Two lawsuits seeking to define drivers as employees rather than independent contractors could end up forcing ride sharing services like Uber and Lyft to start providing workers’ compensation
and other employment benefits to their drivers around the country. Separate lawsuits (filed by the same attorneys) in U.S. district court in San Francisco are seeking class action status to represent Uber and Lyft drivers nationwide. The suits are using California's labor law, because both Uber and Lyft refer to that state's laws in their driver contracts. Both cases have already earned class action status but only for representing California drivers. Attorneys involved vow an appeal on that decision.
If either suit succeeds, it could be very expensive for the companies targeted. It is hard to tell if the drivers will actually see a benefit. The way class action suits go, drivers could end up reclassified as employees, with a host of new benefits, or the attorneys might take millions while every driver gets a free air freshener; we just won’t know until the suits have played out.
One plaintiff attorney accuses Uber and Lyft of shifting costs, such as fuel and auto insurance, to drivers by classifying them as contractors. If those drivers were employees, Uber and Lyft would have to pay those costs and also provide workers' comp and other benefits as mandated by law.
The math makes a loss in court look downright disastrous for Uber. It would instantly shift them overnight from a software company coordinating independent commerce to one of the nation's largest employers. According to Uber, more than 162,000 drivers completed four or more trips using the service in December. That is 162,000 people who will suddenly have their fuel costs and insurance paid for (both Uber and Lyft currently offer umbrella liability insurance for their drivers) and will need to be offered workers’ comp. That comp won’t be cheap. These guys aren’t exactly desk jockeys. I’m not even getting into payroll taxes, unemployment or the like.
Obviously, a win by the lawyers here would dramatically reshape, and likely end, the budding ride-share revolution. People on the payroll will need to drive far more than four trips in a month, so immediate consolidation will probably ensure a vast swath of that 162,000 will find they no longer drive for Uber. That will result in less availability and slower ride response. In fact, the entire ride-share phenomenon, one based in pure capitalism that brought road warriors clean cars, friendly drivers and prompt service, will be on the edge of extinction. Those cars will be on the same monopolistic path that brought us every rattling, vomit-encrusted cab in America.
From my experience with Uber, the drivers seem to meet the criteria of true independent contractors. They are their own business. They use their own cars and work when they want to. No central dispatcher directs them to any pick up, and they appear to work for no one except themselves. They do use a central software system that puts them in direct contact with potential customers, but in the end they have complete discretion to accept or decline an available ride request. Uber and Lyft get a percentage of the fare for facilitating the transaction.
In the interest of full disclosure: I have a severe bias against class action suits, which I largely view as nothing more than a wealth redistribution vehicle designed for the enrichment of attorneys. Over the years, I have become party to a few of these, not by anything of my doing other than playing the part of consumer somewhere in America.

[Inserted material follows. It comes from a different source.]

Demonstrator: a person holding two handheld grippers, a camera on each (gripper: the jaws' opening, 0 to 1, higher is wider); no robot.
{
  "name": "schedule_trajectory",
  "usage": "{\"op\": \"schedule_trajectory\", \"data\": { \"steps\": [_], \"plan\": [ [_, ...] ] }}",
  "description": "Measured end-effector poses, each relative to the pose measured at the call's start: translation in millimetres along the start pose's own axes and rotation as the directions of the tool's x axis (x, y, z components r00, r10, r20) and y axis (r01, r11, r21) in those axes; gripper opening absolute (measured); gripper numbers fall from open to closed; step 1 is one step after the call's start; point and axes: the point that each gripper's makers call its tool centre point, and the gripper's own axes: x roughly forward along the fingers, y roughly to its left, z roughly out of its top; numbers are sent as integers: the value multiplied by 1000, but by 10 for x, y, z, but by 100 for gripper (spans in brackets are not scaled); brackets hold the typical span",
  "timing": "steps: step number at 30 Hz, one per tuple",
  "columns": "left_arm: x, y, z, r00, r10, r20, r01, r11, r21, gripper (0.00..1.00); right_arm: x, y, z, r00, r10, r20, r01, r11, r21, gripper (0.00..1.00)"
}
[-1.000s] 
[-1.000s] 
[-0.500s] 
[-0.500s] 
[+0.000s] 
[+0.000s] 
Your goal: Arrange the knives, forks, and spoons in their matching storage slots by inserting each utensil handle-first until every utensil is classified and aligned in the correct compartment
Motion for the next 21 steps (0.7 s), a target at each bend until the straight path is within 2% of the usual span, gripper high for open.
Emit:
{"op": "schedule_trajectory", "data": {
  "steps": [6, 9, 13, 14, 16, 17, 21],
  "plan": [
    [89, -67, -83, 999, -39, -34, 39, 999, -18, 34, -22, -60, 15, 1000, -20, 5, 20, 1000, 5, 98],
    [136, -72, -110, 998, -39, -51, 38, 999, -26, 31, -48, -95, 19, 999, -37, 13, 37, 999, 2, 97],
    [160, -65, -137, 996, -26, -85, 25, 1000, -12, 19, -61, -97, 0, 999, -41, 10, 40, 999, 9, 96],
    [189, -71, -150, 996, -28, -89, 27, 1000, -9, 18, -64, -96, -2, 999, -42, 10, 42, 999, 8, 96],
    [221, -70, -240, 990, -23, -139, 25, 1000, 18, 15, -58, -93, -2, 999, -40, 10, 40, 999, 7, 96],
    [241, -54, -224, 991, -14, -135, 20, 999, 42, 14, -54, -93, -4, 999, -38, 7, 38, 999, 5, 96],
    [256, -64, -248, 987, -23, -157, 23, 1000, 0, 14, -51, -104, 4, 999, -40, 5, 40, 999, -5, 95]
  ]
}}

One such suit, against my beloved Southwest Airlines, apparently determined that Southwest had violated my rights by an improper roll out of expiration dates on free drink coupons. The result was that, if I would declare that I had flown on a Business Select ticket before a certain date, the settlement entitled me to (wait for it) one free drink coupon. (I didn’t bother, and I didn’t care.) The attorneys who brought the suit were seeking $7 million for their efforts.
In another suit, related to the purchase system set up over the then-new domain extension ”.biz,” attorneys took $2.75 million of the $3 million made available for a settlement in what was determined to be an illegal lottery. My company, which originally spent about $300 for the “chance” to buy WorkersCompensation.biz (we won), didn’t bother filling out the paperwork for our piece of the action, mostly because our time was more valuable than the $3 or so we would have been paid.
If attorneys succeed in having Uber and Lyft drivers declared to be employees, with all the associated rights and entitlements associated therein, they will have killed off one of the most revolutionary and entrepreneurial creations we have seen in the world of ground transportation since, well, the invention of ground transportation.
Workers’ comp would, indeed, kill Uber or, at the very least, the independent spirit with which it sprang to life.